From Ed: The Male Species



Let me introduce myself. I'm the "Guest-Blogger," pen-name "Ed." I was asked, by the owner of this blog, to contribute a post this week and run with some thoughts. The prevailing thought? Men of course. The infuriating, fascinating, mysteriously uncomplicated (or so it only seems?) male gender.

Lately, I've been dating older men. It's just sort of happened that way. Not too much older, mostly in the age box of 29-36, OK that's two age boxes. So sue me. I've been told many times that if you don't want to deal with silly relationship and dating issues you should look to older men, those who are obviously more mature and adept at dealing with their and your, issues. I was told they were mature, I believed they would be mature.

But alas. It's really never that simple, is it? Case and point. The older guy who picked a fight with me (over nothing) while he was drunk, walked out on me at 1am, failed to return a phone call, an email saying "OK, whatever, let's at least be friends" and also erased me (ERASED!) from his myspace profile. It takes a bit of effort to do this, I have people I don't talk on there but I don't make it a point to go erase them, effectively saying "I am ending all communication with you and this is the big gesture." And why does should this guy, at 29 years old, be erasing people from a myspace profile? Not the definition of maturity.

But I'm a young, intelligent, reasonably attractive mid-20 something girl, and I do what we would all do, cry into the ice cream for awhile and then hit the bars with some friends to meet someone new. Which I did.

This one seemed promising. A no games, straight shooter; if I like you, I like you kind of guy. Called immediately, called when he said he would, did all the normal prerequisites, inviting me out, walking me to the car, an excellent kisser, etc. But on the third date (granted two of these so called dates had technically been "group outings") I made a rookie mistake. I let him stay over. In my defense, the dude's
a bartender, he gets off at 3am, and if you want to hang out with him at night you're either sucking down G&T's and later trying to remember if you drove, rode your bike or walked to this bar in Oakland, or hanging out in your bed...with him...because that is the natural place to be at 3am.

So of course, he stops calling after that. Typical right? But he's 30. And seeing as we had been out a few times before, I wasn't thinking of it as a one night stand kind of thing. Naive? Could he not at least call to say, thanks but no thanks? He's 30!

OK, so maybe I'm whining now. I apologize. Another example however; The 30-something Dude who took me line dancing. Yes. Line dancing. I thought this was a joke, and I was happy to be in on it, except that it turned out to be deadly serious. At the end of the night I asked how old he was. Here's a hint, it's always a bad sign when they answer that question with "how old are you?" What do you say to that? You could just tell them, but why are they avoiding a simple question?

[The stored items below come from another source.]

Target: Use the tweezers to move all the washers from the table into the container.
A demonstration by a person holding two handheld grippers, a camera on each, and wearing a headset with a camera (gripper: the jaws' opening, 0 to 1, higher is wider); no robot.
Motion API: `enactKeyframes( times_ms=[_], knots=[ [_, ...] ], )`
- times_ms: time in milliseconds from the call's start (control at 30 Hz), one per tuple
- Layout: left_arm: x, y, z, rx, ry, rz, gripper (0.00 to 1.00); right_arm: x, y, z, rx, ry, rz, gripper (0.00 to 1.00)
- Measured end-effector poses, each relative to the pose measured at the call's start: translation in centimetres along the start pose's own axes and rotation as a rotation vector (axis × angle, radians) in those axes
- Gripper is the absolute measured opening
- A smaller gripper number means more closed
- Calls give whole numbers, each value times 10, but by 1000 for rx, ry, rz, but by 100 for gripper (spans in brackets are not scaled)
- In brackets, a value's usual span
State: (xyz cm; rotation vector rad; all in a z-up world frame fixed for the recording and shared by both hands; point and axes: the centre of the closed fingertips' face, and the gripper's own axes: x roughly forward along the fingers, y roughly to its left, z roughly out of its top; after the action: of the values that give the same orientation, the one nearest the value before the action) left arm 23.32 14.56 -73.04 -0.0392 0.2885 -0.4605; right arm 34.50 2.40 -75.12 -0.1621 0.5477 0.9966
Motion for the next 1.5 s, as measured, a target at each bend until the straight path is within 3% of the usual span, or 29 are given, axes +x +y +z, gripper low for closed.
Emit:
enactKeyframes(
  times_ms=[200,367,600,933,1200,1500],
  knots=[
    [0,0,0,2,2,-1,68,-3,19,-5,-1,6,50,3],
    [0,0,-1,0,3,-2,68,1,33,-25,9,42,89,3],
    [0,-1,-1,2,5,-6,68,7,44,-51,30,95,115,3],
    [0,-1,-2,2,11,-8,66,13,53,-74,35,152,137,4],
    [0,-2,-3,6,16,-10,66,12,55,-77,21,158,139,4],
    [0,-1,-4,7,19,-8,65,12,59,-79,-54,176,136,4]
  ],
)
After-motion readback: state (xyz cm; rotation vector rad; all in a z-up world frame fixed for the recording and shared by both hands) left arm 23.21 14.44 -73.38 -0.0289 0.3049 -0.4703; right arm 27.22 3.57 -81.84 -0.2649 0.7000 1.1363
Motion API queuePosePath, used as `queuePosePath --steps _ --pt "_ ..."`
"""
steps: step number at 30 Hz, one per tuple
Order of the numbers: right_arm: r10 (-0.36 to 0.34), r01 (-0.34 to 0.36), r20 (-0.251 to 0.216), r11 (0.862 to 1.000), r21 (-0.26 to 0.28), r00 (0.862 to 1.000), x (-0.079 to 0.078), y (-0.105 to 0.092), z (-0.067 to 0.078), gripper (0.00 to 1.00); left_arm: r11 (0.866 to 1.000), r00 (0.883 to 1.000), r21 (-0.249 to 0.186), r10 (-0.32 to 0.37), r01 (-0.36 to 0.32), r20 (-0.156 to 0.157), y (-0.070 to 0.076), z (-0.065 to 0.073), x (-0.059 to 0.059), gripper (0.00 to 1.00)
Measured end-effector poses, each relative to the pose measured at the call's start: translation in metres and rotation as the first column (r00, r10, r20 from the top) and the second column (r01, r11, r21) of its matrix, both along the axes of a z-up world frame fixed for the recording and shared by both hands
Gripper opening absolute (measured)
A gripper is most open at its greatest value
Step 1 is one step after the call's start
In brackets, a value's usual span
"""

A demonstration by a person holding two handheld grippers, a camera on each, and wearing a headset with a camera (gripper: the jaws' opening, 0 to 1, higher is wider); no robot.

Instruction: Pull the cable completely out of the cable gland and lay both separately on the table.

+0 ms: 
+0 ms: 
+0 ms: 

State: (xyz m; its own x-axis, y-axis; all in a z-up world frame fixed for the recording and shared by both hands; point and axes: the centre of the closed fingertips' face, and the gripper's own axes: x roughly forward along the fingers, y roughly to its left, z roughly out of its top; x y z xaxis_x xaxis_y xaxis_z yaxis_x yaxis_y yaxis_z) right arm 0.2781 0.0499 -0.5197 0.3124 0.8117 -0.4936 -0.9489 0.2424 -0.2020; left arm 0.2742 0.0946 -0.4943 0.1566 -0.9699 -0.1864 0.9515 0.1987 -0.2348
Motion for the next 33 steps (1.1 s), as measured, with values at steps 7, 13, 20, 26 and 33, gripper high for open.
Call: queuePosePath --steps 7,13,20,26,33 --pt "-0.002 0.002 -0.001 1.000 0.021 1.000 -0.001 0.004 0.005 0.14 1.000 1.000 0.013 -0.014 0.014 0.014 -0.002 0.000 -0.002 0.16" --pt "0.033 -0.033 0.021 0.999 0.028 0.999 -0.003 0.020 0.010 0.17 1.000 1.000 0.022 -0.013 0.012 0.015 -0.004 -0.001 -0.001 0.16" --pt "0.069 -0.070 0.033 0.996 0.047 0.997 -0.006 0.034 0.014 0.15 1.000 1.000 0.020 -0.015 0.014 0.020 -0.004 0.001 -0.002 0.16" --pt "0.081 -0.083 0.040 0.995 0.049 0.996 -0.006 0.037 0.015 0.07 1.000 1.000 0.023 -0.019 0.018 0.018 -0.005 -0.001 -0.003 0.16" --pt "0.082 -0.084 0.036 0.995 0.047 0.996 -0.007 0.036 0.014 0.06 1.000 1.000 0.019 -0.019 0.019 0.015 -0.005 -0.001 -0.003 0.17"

He never told me how old he was. I heard from someone who knew him that he was 36. OK then. Being 25, I don't see that dating someone who is 36 is out of the realm of possibility. I do however have certain qualms about dating a man who won't tell you his age and has some kind of cagey reply to that question.

Maturity. A hard thing to come by in the male gender. Are they actually getting younger as they get older? Are the good one's just being weeded out?